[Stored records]
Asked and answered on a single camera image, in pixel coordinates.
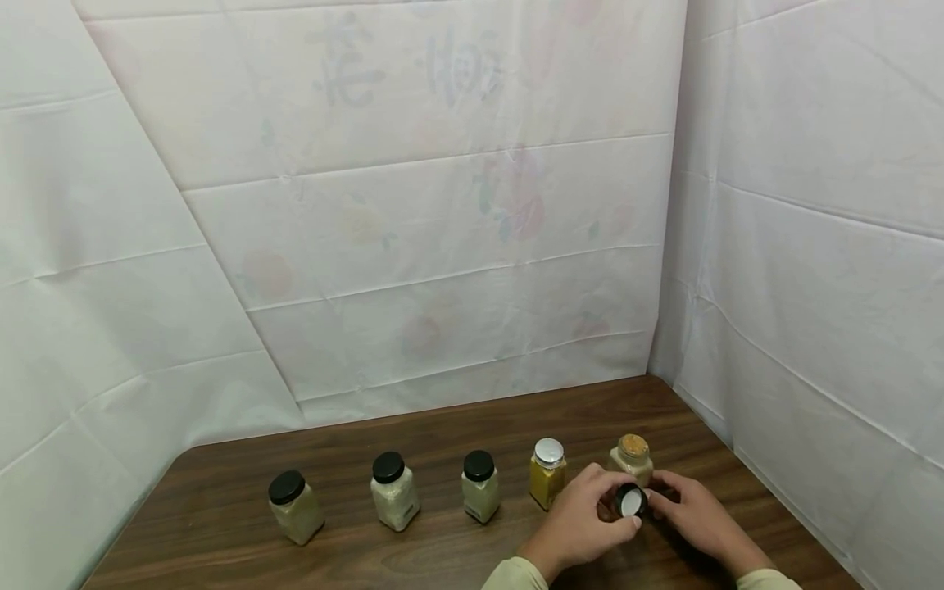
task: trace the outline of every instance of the label
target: label
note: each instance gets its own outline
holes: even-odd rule
[[[481,514],[479,514],[479,511],[478,511],[478,510],[472,508],[472,507],[469,506],[468,504],[465,504],[465,511],[466,511],[470,516],[472,516],[473,518],[475,518],[476,520],[478,520],[479,522],[481,522]]]

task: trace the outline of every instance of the white fabric
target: white fabric
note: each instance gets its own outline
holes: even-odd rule
[[[944,579],[944,4],[691,2],[650,370],[866,586]]]
[[[187,447],[645,371],[684,0],[3,5],[3,587]]]

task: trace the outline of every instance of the white inner lid liner
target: white inner lid liner
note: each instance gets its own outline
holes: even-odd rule
[[[624,516],[632,516],[639,512],[643,505],[642,490],[631,490],[623,497],[619,504],[619,513]]]

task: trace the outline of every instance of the left hand
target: left hand
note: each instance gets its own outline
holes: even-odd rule
[[[592,562],[633,539],[642,526],[638,516],[604,522],[598,505],[620,485],[634,482],[628,473],[589,464],[557,496],[547,520],[518,555],[534,564],[550,585],[566,568]]]

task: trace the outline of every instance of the dark wood tabletop
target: dark wood tabletop
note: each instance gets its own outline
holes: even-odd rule
[[[544,518],[528,495],[534,443],[560,440],[573,477],[605,464],[616,439],[641,434],[656,468],[704,482],[806,590],[858,588],[751,472],[655,377],[623,379],[312,430],[197,447],[181,455],[131,518],[85,590],[478,590]],[[495,457],[501,508],[483,526],[463,511],[466,452]],[[395,533],[377,519],[370,469],[400,451],[422,509]],[[281,535],[266,490],[281,471],[312,484],[328,523],[296,547]],[[732,588],[723,570],[663,521],[573,568],[554,588]]]

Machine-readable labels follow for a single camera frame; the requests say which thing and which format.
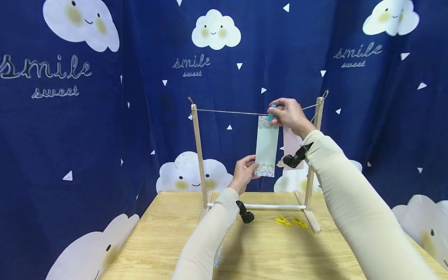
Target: fabric backdrop
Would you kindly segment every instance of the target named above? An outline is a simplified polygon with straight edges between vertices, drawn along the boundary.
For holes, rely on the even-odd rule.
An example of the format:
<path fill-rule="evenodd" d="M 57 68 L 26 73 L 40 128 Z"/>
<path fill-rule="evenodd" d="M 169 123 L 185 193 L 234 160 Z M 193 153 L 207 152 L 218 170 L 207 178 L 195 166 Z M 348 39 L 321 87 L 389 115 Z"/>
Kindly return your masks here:
<path fill-rule="evenodd" d="M 415 220 L 430 223 L 409 228 L 446 265 L 443 0 L 18 0 L 2 11 L 0 279 L 96 279 L 157 192 L 199 190 L 188 97 L 264 113 L 325 90 L 322 131 L 400 217 L 429 209 Z M 207 186 L 220 190 L 255 153 L 257 117 L 198 115 Z M 248 191 L 274 191 L 282 175 Z"/>

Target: twine string
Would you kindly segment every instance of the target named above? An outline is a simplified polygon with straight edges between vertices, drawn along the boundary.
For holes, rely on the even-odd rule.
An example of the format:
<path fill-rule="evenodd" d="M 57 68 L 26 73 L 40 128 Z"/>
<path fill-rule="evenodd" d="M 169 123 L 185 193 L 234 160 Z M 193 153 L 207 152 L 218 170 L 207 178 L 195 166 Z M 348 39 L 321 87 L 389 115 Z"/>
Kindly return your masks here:
<path fill-rule="evenodd" d="M 328 96 L 328 90 L 326 90 L 322 95 L 322 101 L 325 100 Z M 190 97 L 188 97 L 188 100 L 190 100 L 191 104 L 194 104 L 193 100 L 191 100 Z M 309 108 L 316 107 L 317 105 L 320 105 L 322 102 L 319 102 L 317 104 L 302 108 L 302 110 L 306 110 Z M 259 114 L 259 113 L 250 113 L 250 112 L 235 112 L 235 111 L 219 111 L 219 110 L 206 110 L 206 109 L 196 109 L 196 111 L 204 111 L 204 112 L 217 112 L 217 113 L 229 113 L 229 114 L 244 114 L 244 115 L 253 115 L 253 116 L 268 116 L 268 114 Z"/>

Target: wooden table
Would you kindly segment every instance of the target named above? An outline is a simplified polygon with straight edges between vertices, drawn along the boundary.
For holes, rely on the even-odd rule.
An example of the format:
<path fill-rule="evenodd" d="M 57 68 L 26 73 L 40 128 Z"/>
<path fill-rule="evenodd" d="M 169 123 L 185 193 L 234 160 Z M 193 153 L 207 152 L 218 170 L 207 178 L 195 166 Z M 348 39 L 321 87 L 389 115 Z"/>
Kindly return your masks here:
<path fill-rule="evenodd" d="M 241 200 L 246 204 L 297 204 L 294 194 L 286 193 L 245 193 Z M 170 279 L 182 248 L 198 224 L 201 207 L 200 193 L 157 195 L 101 280 Z M 224 240 L 221 263 L 213 279 L 365 279 L 322 194 L 313 194 L 311 208 L 322 227 L 318 235 L 310 227 L 287 228 L 274 221 L 278 215 L 306 221 L 301 211 L 252 211 L 255 220 L 250 224 L 243 224 L 237 217 Z M 413 244 L 439 278 L 448 279 L 448 271 Z"/>

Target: blue clothespin
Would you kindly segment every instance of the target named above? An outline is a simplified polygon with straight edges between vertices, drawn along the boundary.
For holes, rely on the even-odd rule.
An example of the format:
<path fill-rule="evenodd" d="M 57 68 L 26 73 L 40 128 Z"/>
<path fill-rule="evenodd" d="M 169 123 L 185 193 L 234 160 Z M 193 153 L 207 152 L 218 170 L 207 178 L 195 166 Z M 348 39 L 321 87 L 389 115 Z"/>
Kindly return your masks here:
<path fill-rule="evenodd" d="M 277 107 L 277 106 L 276 106 L 275 104 L 272 104 L 271 108 L 275 108 L 275 107 Z M 268 121 L 272 121 L 275 117 L 276 117 L 276 116 L 274 116 L 274 115 L 272 115 L 272 114 L 269 114 L 269 115 L 267 116 L 267 120 L 268 120 Z"/>

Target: beige sleeve
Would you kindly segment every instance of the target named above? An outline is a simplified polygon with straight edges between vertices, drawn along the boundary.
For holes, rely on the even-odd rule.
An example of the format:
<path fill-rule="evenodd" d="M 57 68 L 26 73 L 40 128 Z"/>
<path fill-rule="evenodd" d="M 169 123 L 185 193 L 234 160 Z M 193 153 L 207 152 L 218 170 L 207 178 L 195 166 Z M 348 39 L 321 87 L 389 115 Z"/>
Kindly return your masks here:
<path fill-rule="evenodd" d="M 304 144 L 325 202 L 369 280 L 437 279 L 413 248 L 389 206 L 339 146 L 316 130 Z"/>
<path fill-rule="evenodd" d="M 213 262 L 227 231 L 235 222 L 238 193 L 226 188 L 199 222 L 177 261 L 172 280 L 211 280 Z"/>

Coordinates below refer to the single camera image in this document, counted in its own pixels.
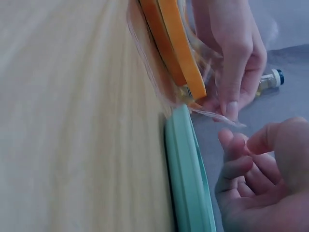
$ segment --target bottle cap
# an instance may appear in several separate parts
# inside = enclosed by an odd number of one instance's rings
[[[279,76],[280,76],[280,85],[283,85],[284,83],[284,75],[283,72],[280,69],[277,69]]]
[[[280,69],[273,69],[272,70],[273,75],[276,78],[276,86],[275,87],[279,87],[281,85],[283,85],[284,83],[284,76],[283,76],[283,72]]]

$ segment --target small bottle
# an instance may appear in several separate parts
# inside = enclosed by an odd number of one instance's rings
[[[284,83],[283,72],[280,69],[272,69],[272,73],[263,75],[256,96],[260,96],[266,89],[277,88]]]

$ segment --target wooden surface
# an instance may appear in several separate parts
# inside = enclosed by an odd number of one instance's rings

- **TASK DIRECTIONS**:
Reply with only the number of lines in the entries that contain the word "white".

- **RESPONSE**:
4